私立大学よりも国立大学の方が、社会貢献や産学連携に対して意欲的であることが、船井総合研究所の行った「大学ブランドに関するアンケート」結果で明らかにされた。また、私立大は国立大に比べて就職率を重視する傾向があるなど、実益に重きを置く傾向がみられた。
アンケートに回答したのは、4年制大学123校(国立29校、公立13校、私立81校)、短期大学27校(公立4校、私立23校)の合わせて150校。大学側が認識する「大学のブランドを構成する要素」について聞いた質問では、国公私立ともに、[1]卒業生の活躍[2]大学の知名度・認知度[3]大学の歴史・伝統――の三つが上位を占めた。

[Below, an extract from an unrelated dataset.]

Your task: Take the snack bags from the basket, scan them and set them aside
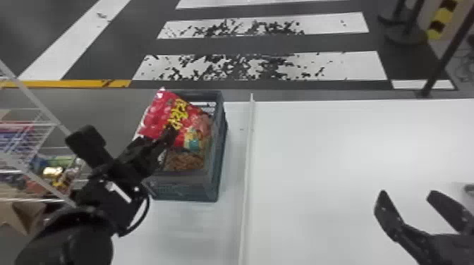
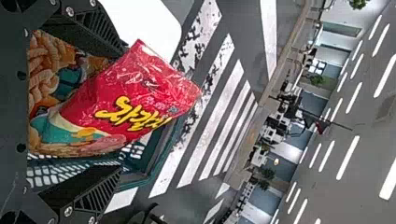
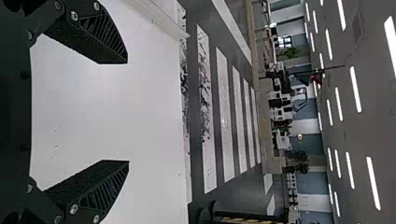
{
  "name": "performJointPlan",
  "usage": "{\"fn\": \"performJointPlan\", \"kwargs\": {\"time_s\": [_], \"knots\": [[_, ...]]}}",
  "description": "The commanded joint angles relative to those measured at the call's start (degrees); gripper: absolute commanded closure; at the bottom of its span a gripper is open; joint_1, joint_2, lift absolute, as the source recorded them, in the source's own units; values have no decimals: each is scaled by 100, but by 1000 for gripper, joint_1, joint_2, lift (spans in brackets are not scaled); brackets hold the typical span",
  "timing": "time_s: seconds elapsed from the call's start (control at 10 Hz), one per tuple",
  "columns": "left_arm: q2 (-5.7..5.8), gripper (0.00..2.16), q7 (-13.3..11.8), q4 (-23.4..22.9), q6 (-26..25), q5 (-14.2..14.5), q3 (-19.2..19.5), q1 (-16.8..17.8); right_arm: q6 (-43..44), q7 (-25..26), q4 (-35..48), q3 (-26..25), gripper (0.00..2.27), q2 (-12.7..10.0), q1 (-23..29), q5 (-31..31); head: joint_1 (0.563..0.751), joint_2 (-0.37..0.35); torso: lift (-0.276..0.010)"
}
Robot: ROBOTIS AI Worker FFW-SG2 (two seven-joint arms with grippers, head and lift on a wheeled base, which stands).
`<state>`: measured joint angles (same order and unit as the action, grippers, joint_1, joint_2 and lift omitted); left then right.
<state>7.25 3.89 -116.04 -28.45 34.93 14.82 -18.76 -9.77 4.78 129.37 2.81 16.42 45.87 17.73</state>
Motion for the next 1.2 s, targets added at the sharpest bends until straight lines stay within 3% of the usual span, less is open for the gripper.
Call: {"fn": "performJointPlan", "kwargs": {"time_s": [0.0, 0.4, 0.8, 1.1], "knots": [[22, 144, 15, 134, -16, 75, 47, 144, -74, -3, -17, 0, 167, 10, 10, -24, 695, 167, -75], [66, 144, 33, 72, -104, 286, 408, 91, -109, 5, -122, 44, 167, 1, -113, -51, 695, 203, -75], [347, 144, 6, 521, -104, 400, 636, 408, -179, 5, -149, 71, 167, 37, -78, -112, 695, 246, -75], [479, 144, -55, 986, -139, 453, 531, 847, -302, 14, -158, 71, 167, 28, -69, -174, 695, 266, -75]]}}
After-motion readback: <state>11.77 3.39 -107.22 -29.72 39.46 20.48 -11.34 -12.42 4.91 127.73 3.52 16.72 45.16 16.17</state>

しかし4位以下をみると、国立大は「研究業績」が上位にきているのに対し、公立・私立大の場合は「就職率」が上位にあり、国立とそれ以外の大学で、意識している要素に大きな開きが認められた。国公立大学が全般的に「研究業績」「社会貢献」など、社会還元に関する項目を上位に挙げたのに対し、私立大・短大は「就職率」「資格取得」など在校生の実益に関する項目が上位にある。

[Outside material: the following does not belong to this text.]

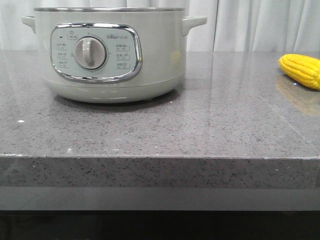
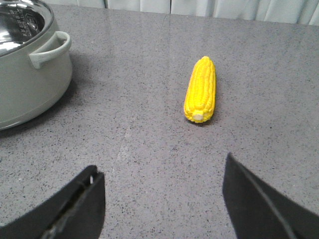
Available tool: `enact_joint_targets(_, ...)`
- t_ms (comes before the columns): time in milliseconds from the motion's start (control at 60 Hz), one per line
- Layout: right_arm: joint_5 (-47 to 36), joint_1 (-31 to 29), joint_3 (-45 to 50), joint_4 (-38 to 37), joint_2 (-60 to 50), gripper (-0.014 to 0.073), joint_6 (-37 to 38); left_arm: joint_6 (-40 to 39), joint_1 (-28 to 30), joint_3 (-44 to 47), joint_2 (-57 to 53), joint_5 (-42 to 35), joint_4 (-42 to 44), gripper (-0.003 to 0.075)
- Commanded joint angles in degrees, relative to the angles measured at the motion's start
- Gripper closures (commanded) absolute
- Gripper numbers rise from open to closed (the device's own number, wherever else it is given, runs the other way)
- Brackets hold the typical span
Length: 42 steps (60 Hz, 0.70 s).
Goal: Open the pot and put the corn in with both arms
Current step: 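Move the lifted glass lid aside with the left gripper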
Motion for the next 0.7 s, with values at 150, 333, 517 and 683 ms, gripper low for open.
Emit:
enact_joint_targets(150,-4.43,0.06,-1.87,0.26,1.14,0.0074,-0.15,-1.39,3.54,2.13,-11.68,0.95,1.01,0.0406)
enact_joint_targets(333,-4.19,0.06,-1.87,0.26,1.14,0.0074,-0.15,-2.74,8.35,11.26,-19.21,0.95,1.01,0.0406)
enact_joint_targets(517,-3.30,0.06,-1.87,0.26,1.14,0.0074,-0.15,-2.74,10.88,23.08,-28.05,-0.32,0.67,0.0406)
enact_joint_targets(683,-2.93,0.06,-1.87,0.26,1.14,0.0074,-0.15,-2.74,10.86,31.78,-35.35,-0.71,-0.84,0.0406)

一方、大学でも「顧客」や「ステークホルダー」という考え方が浸透しつつある。そこで、大学側が認識する「大学にとっての顧客」について、7つの選択肢を示して回答を求めたところ、国公私立のいずれも、「在校生」と答える回答が最も多かった。
選択肢の中で最も大きな差を生じたのが「産業界」で、国立は70%を超える大学が「企業を顧客」として認識しているのに対し、公立・私立で「産業界」を顧客と捉える大学は、40%に満たない状況であった。この結果をみる限り、産学連携に意欲的なのは私立よりもむしろ国立大学で、ここでも国立とそれ以外の大学で、意識に大きな違いがみられた。